Since Usada published its "reasoned decision" in October, ratified some weeks later by cycling's much criticised global governing body, the UCI, Armstrong has been deserted by a succession of high-profile supporters and sponsors, including Nike, and lost millions of pounds' worth of endorsements.
He has also stepped down from his position as chairman of Livestrong, the charity he established to help fellow sufferers after overcoming testicular cancer. Earlier this week, he apologised personally to staff.Attention is now likely to turn to whether Armstrong will implicate anyone else. Most of the cyclists involved have already confessed to doping and testified against him, but unanswered questions remain around the role of the UCI.

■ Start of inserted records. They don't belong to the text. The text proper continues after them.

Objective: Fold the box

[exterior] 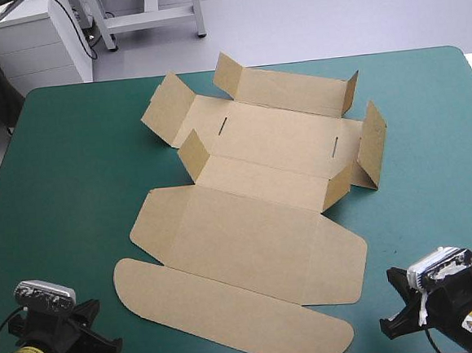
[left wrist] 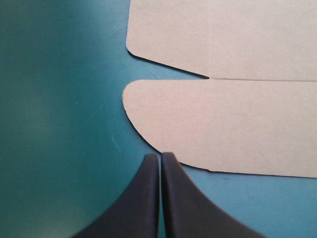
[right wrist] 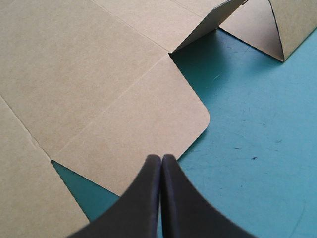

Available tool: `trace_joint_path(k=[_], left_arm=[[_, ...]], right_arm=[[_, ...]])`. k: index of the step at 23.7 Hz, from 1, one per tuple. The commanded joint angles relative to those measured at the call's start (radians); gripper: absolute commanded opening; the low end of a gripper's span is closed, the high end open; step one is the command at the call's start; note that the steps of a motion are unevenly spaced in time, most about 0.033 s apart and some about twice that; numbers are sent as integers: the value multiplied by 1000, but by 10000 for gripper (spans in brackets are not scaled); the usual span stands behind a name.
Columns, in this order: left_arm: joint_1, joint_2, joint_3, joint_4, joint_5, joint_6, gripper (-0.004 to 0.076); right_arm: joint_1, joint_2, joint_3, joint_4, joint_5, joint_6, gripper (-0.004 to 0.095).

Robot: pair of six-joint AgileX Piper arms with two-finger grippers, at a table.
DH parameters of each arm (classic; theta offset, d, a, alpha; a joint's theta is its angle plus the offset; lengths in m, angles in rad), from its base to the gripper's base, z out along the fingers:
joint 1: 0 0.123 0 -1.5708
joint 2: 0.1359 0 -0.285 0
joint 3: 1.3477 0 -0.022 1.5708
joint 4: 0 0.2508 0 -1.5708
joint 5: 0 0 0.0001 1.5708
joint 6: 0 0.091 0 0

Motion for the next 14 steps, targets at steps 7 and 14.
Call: trace_joint_path(k=[7,14], left_arm=[[0,12,-30,-11,-59,0,-8],[0,12,-30,-11,-59,-3,-8]], right_arm=[[-2,10,-24,29,-54,-12,52],[-2,10,-24,31,-53,-7,711]])
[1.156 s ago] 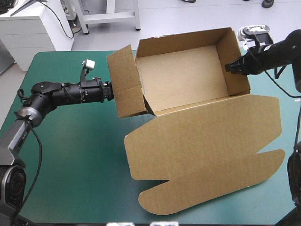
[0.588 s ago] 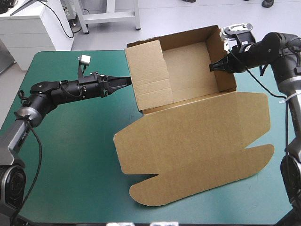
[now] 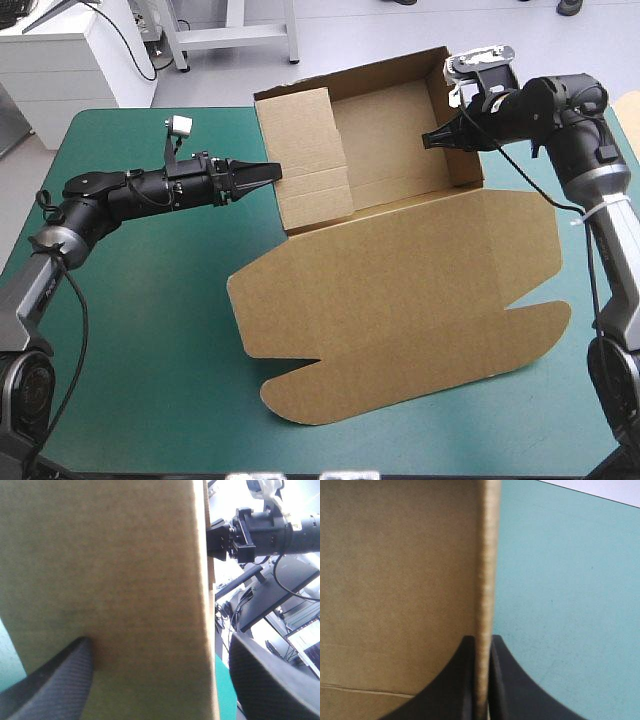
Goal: Fold the box
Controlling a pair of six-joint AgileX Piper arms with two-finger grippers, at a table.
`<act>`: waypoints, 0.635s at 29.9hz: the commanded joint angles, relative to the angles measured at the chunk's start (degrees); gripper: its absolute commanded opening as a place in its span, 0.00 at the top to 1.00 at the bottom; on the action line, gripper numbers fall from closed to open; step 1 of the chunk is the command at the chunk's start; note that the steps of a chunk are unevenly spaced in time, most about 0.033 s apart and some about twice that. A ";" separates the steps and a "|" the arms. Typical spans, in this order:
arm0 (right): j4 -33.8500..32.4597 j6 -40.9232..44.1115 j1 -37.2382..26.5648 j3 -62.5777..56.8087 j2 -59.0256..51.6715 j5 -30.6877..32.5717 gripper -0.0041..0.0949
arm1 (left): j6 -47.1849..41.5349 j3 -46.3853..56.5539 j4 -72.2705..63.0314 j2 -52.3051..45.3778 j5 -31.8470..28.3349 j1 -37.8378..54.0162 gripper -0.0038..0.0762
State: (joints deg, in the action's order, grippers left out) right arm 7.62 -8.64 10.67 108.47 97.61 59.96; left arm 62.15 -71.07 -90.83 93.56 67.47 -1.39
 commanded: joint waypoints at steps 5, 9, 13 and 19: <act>-0.23 4.78 1.98 1.54 -2.53 -5.74 0.98 | -9.64 -10.57 6.53 -2.71 -3.32 -0.77 0.28; -1.26 6.72 3.11 1.54 -2.53 -7.28 0.98 | -20.58 -18.87 23.78 -2.71 -10.44 -4.50 0.28; -3.24 8.98 4.34 1.54 -2.53 -8.26 0.98 | -34.08 -25.75 41.95 -2.71 -15.55 -10.06 0.28; -5.45 11.41 5.62 1.54 -2.53 -8.51 0.98 | -53.72 -33.65 70.15 -2.60 -17.01 -17.99 0.28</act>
State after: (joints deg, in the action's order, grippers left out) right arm 1.78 1.50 15.66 108.43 97.61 55.52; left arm 17.28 -100.27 -29.68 93.56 53.58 -16.25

It has admitted accepting $125,000 (£78,000) in donations from Armstrong but has strenuously denied that they were linked to any attempt to cover up a failed drug test at the 2001 Tour of Switzerland, a claim made by witnesses in the Usada report.
It said on Tuesday that it would not comment until the interview had aired in full but that Armstrong should speak to the independent commission chaired by Sir Philip Otton that it has set up to look into the allegations if he had anything to add.
"The UCI notes the media speculation surrounding the interview and reports that he has finally come clean and admitted doping during his cycling career," said a UCI spokesman. "If these reports are true, we would strongly urge Lance Armstrong to testify to the Independent Commission established to investigate the allegations made against the UCI in the recent Usada reasoned decision on Lance Armstrong and the United States Postal Service (USPS) team."
Meanwhile, the US justice department is considering joining a federal whistleblower lawsuit filed in 2010 by Armstrong's former team-mate Floyd Landis to recover some of the $30.4m invested by US Postal in sponsoring his team.
The contract had a specific clause forbidding the use of performance-enhancing drugs. Coincidentally, the US justice department has until Thursday to decide whether to join the suit. The Sunday Times is also taking action against Armstrong in a bid to recover libel damages paid out when it accused him of doping and a string of other law suits could follow if he confesses.